The Indian professionals who flocked to the U.S. over the past half-century haven’t exactly been “huddled masses yearning to breathe free”.
They’ve mostly emigrated because they found better opportunities (and a couple of Nobels) and prosperity.
The Indian emigres of the 21st-century had had nearly three decades of economic freedom. They haven’t seen a single big war, or famine, or large-scale repression. But go they do. I suppose it’s a curtain-raiser for 2050 when Indians will be the most numerous human beings on our planet, and they will spill over on crowded shores.
Still, it is depressing that white-taxpayers at home subsidise bad government-controlled banks and crooked businessmen, as many as 7,000 Indian (dollar) millionaires changed their domicile in 2017, up from 6,000 in 2016. The U.S. was not their only destination – Australia, Canada, New Zealand, and the UAE were also popular. There are plenty more where they came from: a New World Wealth survey put India’s total wealth in 2017 at $8.23 trillion.
New Research data shows that the Indian population in the United States alone rocketed from 1.9 million in 2000 to 3.98 million in 2015. Of course, a big chunk of this inflow was thanks to the ‘IT generation’ – young software engineers or work visa who stayed on.
Think about it.
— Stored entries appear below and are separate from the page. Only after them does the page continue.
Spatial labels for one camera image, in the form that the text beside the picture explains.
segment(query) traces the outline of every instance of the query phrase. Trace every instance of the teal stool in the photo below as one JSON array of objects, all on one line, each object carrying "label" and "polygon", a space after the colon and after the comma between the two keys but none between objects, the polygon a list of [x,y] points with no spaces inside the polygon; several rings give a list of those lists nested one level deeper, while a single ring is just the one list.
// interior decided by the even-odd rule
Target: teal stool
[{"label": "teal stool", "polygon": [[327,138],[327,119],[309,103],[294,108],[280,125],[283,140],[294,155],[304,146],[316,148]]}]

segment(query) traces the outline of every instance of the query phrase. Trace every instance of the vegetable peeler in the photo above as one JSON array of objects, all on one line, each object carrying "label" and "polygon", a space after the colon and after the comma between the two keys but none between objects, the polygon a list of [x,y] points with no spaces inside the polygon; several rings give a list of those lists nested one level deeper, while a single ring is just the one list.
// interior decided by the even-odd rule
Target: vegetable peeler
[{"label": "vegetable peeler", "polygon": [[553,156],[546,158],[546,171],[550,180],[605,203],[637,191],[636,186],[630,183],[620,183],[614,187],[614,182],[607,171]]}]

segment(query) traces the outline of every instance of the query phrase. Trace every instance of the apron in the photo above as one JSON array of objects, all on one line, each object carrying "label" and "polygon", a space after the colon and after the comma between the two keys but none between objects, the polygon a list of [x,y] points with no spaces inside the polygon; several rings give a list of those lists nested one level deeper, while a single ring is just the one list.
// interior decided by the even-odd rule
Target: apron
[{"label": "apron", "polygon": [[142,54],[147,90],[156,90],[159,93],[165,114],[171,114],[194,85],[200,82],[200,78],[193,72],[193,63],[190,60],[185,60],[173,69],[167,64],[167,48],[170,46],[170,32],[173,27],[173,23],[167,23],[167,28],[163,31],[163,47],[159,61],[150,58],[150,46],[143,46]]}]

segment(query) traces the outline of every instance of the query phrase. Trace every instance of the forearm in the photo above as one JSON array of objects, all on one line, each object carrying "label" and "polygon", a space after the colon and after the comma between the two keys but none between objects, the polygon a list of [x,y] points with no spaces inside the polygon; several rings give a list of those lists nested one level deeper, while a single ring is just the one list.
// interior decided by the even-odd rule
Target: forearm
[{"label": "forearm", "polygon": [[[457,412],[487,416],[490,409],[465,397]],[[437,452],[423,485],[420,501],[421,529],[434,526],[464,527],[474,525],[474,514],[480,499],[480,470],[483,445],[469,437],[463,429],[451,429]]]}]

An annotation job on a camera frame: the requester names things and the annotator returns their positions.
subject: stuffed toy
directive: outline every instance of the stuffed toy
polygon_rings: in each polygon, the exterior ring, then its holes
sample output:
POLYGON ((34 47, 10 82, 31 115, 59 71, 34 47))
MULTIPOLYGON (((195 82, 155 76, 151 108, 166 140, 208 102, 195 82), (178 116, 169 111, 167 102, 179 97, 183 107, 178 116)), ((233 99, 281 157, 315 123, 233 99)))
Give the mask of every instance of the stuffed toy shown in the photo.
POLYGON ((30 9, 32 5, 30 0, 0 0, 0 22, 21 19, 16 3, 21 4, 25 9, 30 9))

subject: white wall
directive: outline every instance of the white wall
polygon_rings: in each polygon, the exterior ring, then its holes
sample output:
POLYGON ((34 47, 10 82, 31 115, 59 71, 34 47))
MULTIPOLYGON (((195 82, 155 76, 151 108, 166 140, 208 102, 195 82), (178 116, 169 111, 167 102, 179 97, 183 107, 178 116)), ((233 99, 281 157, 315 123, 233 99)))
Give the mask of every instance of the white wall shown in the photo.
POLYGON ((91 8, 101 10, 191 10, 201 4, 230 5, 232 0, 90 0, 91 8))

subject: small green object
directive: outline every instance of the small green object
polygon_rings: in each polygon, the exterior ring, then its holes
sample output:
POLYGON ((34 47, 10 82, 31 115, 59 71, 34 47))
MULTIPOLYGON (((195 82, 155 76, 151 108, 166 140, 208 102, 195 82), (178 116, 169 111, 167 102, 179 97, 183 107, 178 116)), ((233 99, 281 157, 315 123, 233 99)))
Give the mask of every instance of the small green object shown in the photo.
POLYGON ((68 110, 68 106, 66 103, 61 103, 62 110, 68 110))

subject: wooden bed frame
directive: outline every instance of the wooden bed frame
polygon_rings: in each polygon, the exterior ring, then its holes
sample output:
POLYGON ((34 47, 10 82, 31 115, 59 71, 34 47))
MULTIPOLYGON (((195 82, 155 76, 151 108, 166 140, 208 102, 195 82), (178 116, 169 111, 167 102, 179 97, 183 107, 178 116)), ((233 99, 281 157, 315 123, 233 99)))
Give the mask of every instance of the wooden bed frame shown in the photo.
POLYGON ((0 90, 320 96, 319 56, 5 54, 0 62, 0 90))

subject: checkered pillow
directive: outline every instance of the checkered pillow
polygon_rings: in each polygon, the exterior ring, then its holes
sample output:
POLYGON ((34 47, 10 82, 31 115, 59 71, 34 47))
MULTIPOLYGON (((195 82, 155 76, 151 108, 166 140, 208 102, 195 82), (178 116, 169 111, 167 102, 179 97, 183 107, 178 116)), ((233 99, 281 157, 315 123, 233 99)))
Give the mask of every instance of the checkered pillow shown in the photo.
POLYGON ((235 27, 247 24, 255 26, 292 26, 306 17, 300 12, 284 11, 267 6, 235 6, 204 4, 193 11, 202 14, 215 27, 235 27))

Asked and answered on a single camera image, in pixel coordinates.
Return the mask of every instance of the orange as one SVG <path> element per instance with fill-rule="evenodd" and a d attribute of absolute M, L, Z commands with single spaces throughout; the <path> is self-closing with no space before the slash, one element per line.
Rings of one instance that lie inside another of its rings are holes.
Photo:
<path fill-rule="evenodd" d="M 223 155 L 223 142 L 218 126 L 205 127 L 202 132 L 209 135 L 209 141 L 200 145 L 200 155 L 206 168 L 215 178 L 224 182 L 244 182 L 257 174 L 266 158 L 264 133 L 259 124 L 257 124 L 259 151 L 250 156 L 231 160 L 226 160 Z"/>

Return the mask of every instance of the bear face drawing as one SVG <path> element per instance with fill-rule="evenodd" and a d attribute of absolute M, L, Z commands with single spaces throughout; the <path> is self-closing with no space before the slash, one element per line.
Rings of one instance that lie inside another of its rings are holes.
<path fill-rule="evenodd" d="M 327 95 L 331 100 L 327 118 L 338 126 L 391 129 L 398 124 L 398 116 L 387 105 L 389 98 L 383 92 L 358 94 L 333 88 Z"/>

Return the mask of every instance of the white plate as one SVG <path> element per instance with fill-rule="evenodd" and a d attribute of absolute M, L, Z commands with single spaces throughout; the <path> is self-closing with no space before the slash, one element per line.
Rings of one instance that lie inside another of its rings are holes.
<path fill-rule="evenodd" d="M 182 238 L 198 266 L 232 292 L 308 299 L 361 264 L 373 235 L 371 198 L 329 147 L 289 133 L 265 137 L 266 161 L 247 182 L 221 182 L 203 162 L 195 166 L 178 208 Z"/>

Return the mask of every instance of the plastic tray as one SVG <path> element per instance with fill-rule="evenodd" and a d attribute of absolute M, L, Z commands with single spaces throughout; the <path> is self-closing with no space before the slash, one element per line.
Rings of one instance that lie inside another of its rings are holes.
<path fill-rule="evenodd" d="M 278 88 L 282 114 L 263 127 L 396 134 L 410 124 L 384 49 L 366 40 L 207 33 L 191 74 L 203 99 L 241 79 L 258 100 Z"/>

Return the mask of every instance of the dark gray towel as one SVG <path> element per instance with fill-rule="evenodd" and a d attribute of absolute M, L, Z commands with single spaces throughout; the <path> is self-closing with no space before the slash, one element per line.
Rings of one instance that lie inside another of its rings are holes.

This diaspora is not forsaking its motherland. It is working in top-drawer white-collar jobs or investing in businesses overseas and making it wealth. It is educating its children in the best universities abroad. It is hobnobbing abroad. It is holidaying abroad in Amalfi, Biarritz or the Costa Brava rather than Agonda, Benaulim or Canacona in India. Perhaps the exiles will return to their motherland when circumstances are more conducive, and their Diwalis will spen the platters with the best dishes given when the local Saraswati Shiksha Mandir gets the folks together for Navratri.
Meanwhile back home the distance between the haves and might-haves is widening by the day. A Knight Frank survey said 200 super-rich Indians had wealth of over $500 million in 2017. The rich in India are growing their wealth much faster than the global average. The Hurun survey said India’s wealth said we had 131 dollar billionaires last year, the third-highest in the world after the United States and China.
It’s good to feel positive about those of us who go abroad. But it’s worrying to remember that India’s gross domestic income per capita was $1,670 in 2016 compared with $56,810 in the United States.
If only those of us who stayed home were better at making an honest living. Sadly, we are not doing very well in crimping our genius for corruption, dishonesty, fraud, and evasion.
India did rather poorly in Transparency International’s 2017 Corruption Perceptions Index – scoring 40 points from 100, where one is most corrupt and 100 is very clean.
India’s 2017 score was unchanged from 2016 and slightly better than 38 points of 2014. Our rank was 81 out of 180 countries – a long way to go.